┌─ SOURCE MATERIAL
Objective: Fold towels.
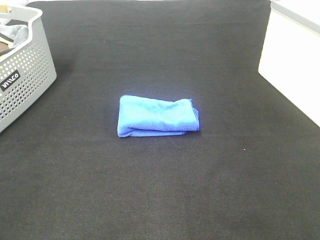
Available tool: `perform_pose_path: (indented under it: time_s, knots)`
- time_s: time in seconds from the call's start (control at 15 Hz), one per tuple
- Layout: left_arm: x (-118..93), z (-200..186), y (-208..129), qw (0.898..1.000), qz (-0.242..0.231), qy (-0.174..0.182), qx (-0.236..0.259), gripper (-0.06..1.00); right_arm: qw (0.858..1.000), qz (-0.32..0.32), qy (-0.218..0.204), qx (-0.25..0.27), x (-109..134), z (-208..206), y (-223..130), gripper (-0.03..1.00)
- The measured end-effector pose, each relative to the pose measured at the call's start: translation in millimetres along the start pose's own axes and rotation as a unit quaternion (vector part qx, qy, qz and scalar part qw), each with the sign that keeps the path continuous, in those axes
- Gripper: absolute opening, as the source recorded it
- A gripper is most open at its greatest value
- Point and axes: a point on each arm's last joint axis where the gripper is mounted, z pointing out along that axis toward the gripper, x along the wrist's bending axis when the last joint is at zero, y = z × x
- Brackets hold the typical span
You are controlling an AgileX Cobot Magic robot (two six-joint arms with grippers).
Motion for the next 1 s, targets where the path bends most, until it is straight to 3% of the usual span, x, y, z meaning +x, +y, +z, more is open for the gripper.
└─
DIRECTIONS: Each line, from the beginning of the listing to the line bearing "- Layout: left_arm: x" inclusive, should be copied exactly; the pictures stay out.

OUTPUT OF THE EXERCISE:
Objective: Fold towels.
Available tool: `perform_pose_path: (indented under it: time_s, knots)`
- time_s: time in seconds from the call's start (control at 15 Hz), one per tuple
- Layout: left_arm: x (-118..93), z (-200..186), y (-208..129), qw (0.898..1.000), qz (-0.242..0.231), qy (-0.174..0.182), qx (-0.236..0.259), gripper (-0.06..1.00); right_arm: qw (0.858..1.000), qz (-0.32..0.32), qy (-0.218..0.204), qx (-0.25..0.27), x (-109..134), z (-208..206), y (-223..130), gripper (-0.03..1.00)

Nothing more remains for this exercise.